I suggest that if you are part of the half of Americans who believe in the validity of astrology, you contemplate the chart for 30 December, 1867. It falls under the sign of Capricorn and the double influence of Saturn and predicts this particular birthday boy will be practical and realistic, with “entrepreneurial talents”.
Our particular birthday boy, Henry Simpson Johnston (above), fashioned himself as a Biblical scholar, a “frail, bookish” lawyer, indecisive and nonconfrontational, who sought comfort in the numerological balance of the "5" in all things, who believed he had lived three lives before being born outside Evansville, Indiana, and adhered to an esoteric Christian mysticism known as a Rosicrucian. He also believed in astral-projection. He practiced hypnotism. He was active in the Klu Klux Klan, a Grand Mason, a founding father of the state and seventh Governor of Oklahoma, and the second Governor in seven years to be impeached.
“Capricorn: The stars say that you're an exciting and wonderful person, but you know they're lying”
Al Yankovic Poet and Social Commentator
Until 1907 it looked as if there would be two states between the Arkansas Plateau and the Great Plains along the 35th latitude: Sequoya in the east for the 60,00 “Native Americans”, and a separate state for the 1.5 million “European Americans”, mostly in the center and west.
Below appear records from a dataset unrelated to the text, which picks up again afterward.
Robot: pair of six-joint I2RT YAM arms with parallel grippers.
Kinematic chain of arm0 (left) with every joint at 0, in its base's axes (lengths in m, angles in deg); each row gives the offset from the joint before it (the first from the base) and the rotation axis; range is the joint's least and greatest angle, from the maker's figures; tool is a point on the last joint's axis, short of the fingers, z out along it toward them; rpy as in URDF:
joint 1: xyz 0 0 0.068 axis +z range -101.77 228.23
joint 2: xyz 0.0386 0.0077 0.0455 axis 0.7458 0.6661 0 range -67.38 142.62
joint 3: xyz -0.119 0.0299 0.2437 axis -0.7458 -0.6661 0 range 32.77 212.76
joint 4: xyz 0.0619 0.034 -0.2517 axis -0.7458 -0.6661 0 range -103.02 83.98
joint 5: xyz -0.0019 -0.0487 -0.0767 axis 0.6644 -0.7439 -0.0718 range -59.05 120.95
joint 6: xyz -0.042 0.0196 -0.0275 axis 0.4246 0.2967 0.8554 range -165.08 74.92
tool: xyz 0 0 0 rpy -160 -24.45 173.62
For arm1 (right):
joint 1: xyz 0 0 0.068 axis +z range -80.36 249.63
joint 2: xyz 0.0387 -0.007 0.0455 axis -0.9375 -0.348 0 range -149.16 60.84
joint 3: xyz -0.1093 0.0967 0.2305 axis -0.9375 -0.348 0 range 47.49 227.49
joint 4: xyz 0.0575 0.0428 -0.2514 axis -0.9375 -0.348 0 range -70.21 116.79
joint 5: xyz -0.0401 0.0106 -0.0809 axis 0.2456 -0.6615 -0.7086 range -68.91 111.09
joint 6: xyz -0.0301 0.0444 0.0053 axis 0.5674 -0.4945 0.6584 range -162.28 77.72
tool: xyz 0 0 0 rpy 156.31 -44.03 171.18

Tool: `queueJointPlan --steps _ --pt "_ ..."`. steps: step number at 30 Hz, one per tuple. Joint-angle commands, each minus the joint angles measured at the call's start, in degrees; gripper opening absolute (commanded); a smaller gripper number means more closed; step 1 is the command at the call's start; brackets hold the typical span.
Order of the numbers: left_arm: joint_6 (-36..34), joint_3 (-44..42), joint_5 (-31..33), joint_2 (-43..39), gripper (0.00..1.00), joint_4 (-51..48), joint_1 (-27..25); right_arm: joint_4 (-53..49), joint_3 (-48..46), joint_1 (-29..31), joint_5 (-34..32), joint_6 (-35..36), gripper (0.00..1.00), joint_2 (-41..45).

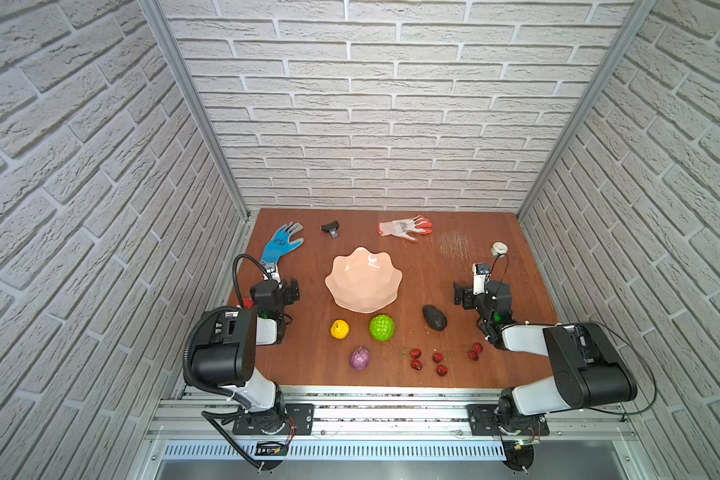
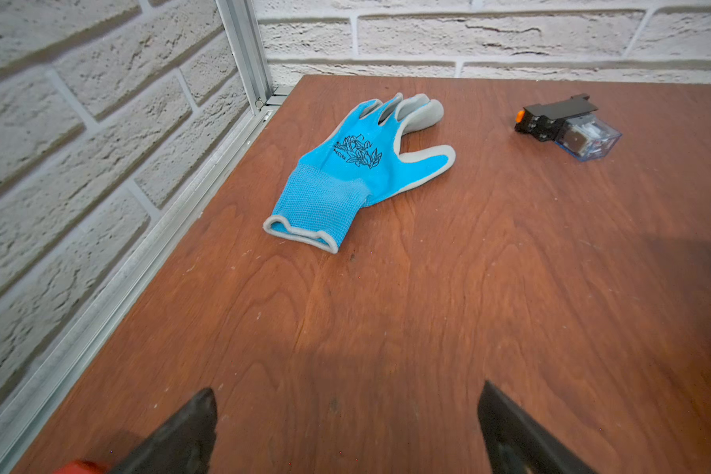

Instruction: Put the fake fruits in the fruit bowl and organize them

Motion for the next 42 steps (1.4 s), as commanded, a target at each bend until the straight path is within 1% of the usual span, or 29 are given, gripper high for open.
queueJointPlan --steps 1,31,34,35,36,37,38,39,40,42 --pt "-0.6 0.39 -0.19 -0.39 0.98 3.38 0.17 2.67 0.75 0.05 0.54 0.11 1.0 0.97" --pt "-0.39 0.56 -0.97 -0.39 0.98 3.03 0.47 2.39 0.99 -0.06 0.84 -0.13 1.0 0.84" --pt "-0.54 0.35 -0.5 -0.49 0.98 3.55 0.44 2.49 0.89 -0.17 0.94 -0.12 1.0 0.98" --pt "-0.54 0.49 0.62 -1.1 0.98 3.0 0.05 2.62 0.72 -0.15 0.87 -0.03 1.0 1.16" --pt "-0.01 1.19 1.56 -2.55 0.98 0.58 0.1 3.57 0.45 -0.17 0.19 0.23 1.0 1.41" --pt "0.49 2.75 3.05 -4.16 0.98 -4.11 0.17 4.42 0.35 -0.15 -0.68 0.06 1.0 2.08" --pt "0.83 5.57 4.05 -6.22 0.98 -11.42 0.26 1.8 1.24 -0.13 -1.39 -0.14 1.0 4.05" --pt "0.8 8.97 4.91 -7.89 0.98 -18.62 0.36 -4.86 3.29 -0.17 -2.06 -0.38 1.0 7.05" --pt "0.67 11.53 5.74 -8.76 0.98 -23.77 0.36 -11.97 5.64 -0.11 -2.08 -0.85 1.0 9.46" --pt "0.62 16.04 5.82 -9.97 0.98 -32.46 0.11 -20.03 9.05 -0.07 -2.91 -1.95 1.0 13.81"
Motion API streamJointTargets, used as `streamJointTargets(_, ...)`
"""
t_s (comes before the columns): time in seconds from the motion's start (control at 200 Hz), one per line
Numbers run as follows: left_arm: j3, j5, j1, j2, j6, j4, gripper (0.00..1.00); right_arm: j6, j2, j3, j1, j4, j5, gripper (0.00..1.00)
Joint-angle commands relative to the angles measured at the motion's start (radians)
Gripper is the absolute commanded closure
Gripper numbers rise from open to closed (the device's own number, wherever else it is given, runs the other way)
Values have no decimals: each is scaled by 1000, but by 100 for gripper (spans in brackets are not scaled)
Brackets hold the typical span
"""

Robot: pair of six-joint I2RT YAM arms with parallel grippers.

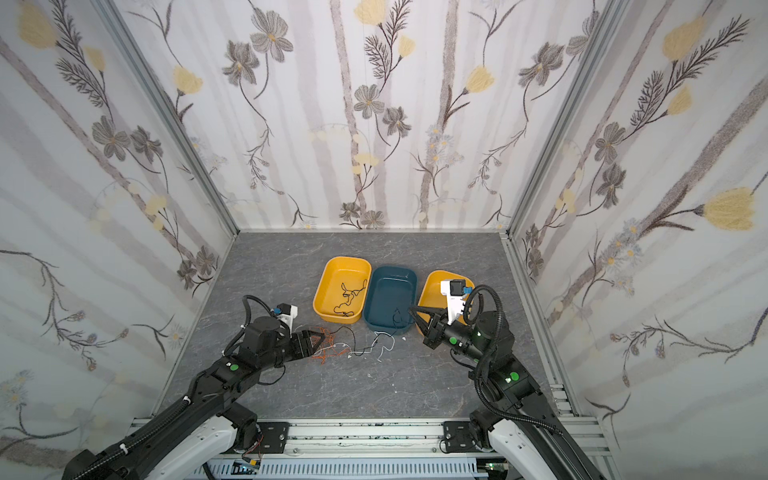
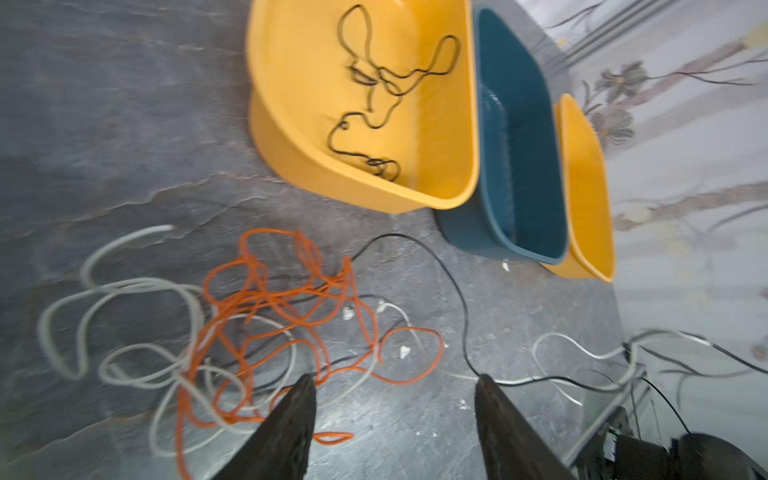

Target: Untangle the cables

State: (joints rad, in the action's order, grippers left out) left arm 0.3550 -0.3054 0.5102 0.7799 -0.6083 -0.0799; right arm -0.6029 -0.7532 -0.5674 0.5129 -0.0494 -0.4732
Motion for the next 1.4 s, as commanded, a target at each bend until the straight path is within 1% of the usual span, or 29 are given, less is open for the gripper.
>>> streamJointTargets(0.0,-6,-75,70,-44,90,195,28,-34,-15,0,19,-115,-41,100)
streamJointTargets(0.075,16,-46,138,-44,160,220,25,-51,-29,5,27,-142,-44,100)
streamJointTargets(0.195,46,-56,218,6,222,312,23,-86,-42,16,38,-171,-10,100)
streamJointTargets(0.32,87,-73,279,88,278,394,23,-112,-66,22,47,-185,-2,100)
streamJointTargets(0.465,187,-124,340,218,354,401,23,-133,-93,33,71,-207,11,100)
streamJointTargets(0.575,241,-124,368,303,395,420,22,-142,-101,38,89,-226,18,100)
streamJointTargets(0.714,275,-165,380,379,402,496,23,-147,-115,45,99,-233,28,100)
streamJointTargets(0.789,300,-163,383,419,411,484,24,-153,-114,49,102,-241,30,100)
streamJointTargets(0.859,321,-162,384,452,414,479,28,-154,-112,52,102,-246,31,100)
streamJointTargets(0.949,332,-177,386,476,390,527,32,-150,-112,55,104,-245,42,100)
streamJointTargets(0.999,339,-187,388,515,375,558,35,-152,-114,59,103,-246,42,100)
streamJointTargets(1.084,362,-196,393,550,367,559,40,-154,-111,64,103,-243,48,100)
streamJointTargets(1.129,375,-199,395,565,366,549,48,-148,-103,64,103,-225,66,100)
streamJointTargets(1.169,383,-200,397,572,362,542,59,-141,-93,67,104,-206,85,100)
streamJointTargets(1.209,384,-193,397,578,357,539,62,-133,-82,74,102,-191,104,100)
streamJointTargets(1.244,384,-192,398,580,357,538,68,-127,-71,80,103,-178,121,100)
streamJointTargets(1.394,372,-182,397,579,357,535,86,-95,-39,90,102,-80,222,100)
That year the Federal government forced a compromise, and on 16 November, admitted the single whole as Oklahoma. That date made the oil rich Sooners, Scorpios: resolute, secretive, passionate, insensitive and stubborn to a fault.
Which may explain why, in 1924 another ex-Hoosier became Oklahoma Governor. Jack Walton had the support of prohibitionist farmers, Masons, Catholics and progressives in central and western Oklahoma. But his active opposition to the Klu Klux Klan led to his impeachment after less than a year into his four year term.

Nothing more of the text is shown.